Your choice for the next Bishop of Chelmsford

So what if you didn't get along to the public consultation about the next Bishop of Chelmsford? We can hold one right here on the interweb.

The Crown Nominations Commission invites people to put forward names, so who would your choice be, and what qualities should the next bishop have? Post your suggestions and comments here.

Please note: no negative comments about any individuals will be allowed, not least because of libel laws. If you can't think of something nice to say, don't say it!

Also, for the purposes of this exercise you must give a full name (Christian or initials and surname) and your location.

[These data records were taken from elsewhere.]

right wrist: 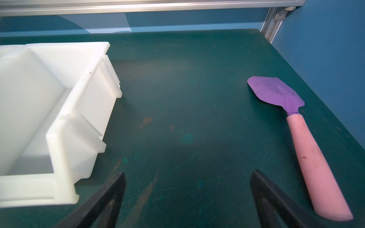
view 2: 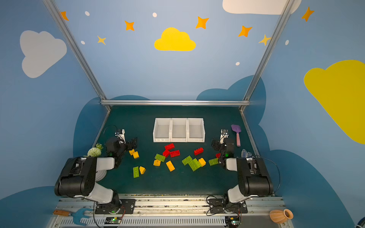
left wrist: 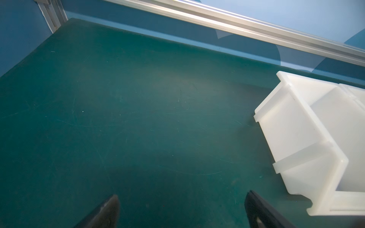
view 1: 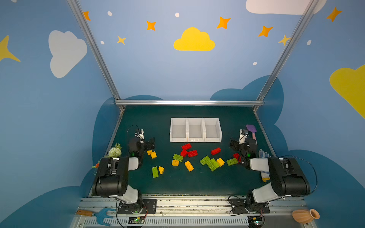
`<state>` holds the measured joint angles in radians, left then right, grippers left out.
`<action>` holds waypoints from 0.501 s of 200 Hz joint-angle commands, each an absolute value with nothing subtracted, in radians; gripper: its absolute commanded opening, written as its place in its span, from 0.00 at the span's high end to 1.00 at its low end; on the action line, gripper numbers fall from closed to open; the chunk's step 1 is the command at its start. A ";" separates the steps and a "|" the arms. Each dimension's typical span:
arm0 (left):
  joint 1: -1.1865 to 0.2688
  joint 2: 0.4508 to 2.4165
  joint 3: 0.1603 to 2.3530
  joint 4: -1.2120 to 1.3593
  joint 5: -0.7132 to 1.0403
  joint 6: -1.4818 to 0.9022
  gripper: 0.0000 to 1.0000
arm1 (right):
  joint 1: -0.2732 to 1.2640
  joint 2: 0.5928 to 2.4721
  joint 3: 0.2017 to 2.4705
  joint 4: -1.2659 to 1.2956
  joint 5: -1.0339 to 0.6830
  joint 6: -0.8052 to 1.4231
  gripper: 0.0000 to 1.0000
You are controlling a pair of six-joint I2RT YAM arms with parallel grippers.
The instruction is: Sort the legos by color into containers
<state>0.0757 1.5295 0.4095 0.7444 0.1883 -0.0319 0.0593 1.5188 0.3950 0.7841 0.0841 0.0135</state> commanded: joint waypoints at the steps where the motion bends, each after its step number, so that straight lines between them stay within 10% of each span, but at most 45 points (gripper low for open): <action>1: 0.074 1.520 0.410 0.762 0.182 -0.035 0.01 | 0.055 1.509 0.407 0.785 0.071 0.003 0.04; 100: 0.073 1.523 0.412 0.761 0.182 -0.035 0.01 | 0.056 1.509 0.410 0.784 0.071 0.002 0.04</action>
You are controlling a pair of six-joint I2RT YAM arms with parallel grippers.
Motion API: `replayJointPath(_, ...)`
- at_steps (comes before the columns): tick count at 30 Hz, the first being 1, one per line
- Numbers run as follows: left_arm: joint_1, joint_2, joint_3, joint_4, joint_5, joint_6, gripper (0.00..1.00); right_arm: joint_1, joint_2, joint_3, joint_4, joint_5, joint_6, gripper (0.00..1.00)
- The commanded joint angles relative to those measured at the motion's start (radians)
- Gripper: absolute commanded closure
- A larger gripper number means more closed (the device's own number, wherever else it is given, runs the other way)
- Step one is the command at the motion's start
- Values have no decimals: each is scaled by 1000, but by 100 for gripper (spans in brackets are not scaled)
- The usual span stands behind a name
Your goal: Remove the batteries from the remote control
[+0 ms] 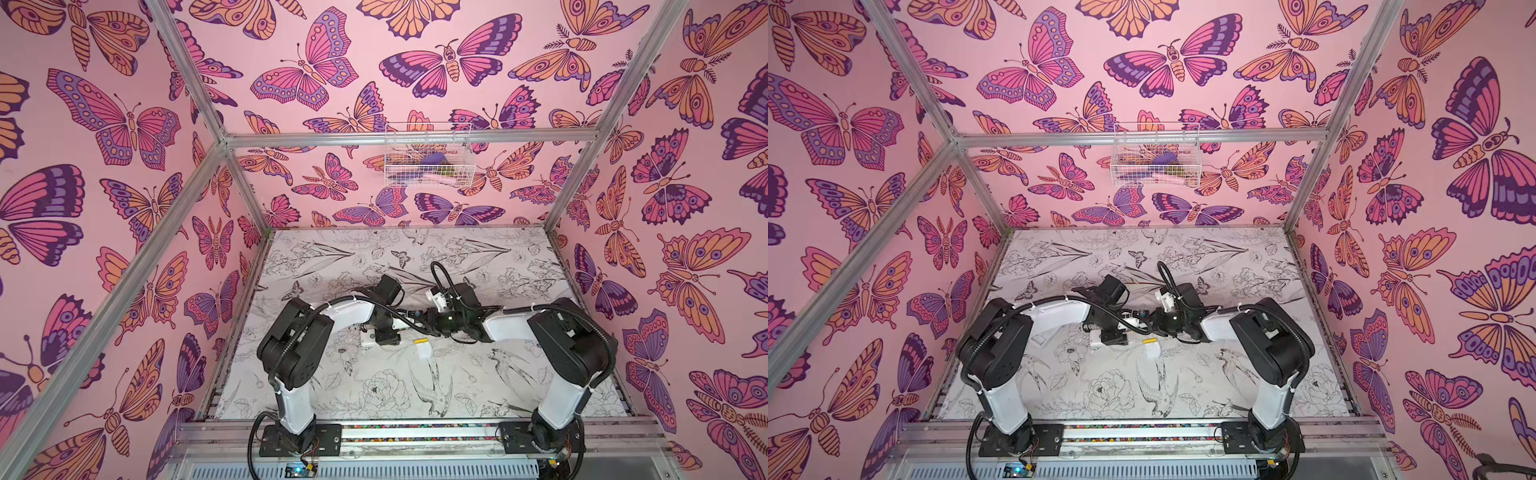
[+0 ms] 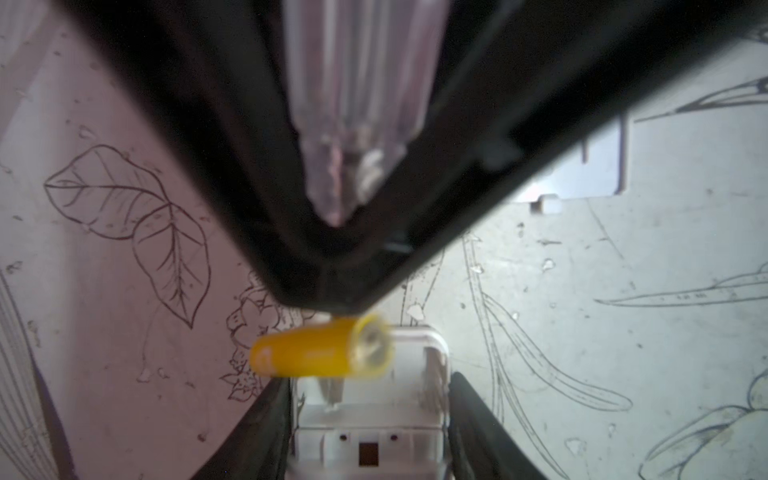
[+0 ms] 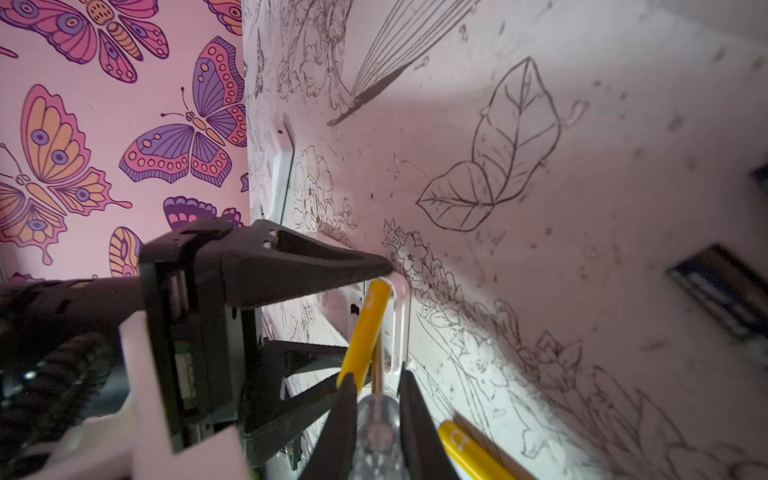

Let the comments commence.


Anonymous users wishing to paste in the comments box need first to select the 'Anonymous' profile, then type in a couple of letters, select 'preview', then close the preview box and delete these letters.

When posting your comments please give a full name and location. Comments without this information WILL be deleted.

58 comments:

  1. The Bishop ought to be first and foremost a teacher of God's people, fierce in guarding the truth.

    For that reason, I nominate Rev Vaughan Roberts, St Ebbe's Oxford.

    The man is a godly humble leader and has courage in spades. He went to Winchester and Cambridge (if that bothers anybody). He has actually grown a church.

    Or, what about David Holloway from Newcastle?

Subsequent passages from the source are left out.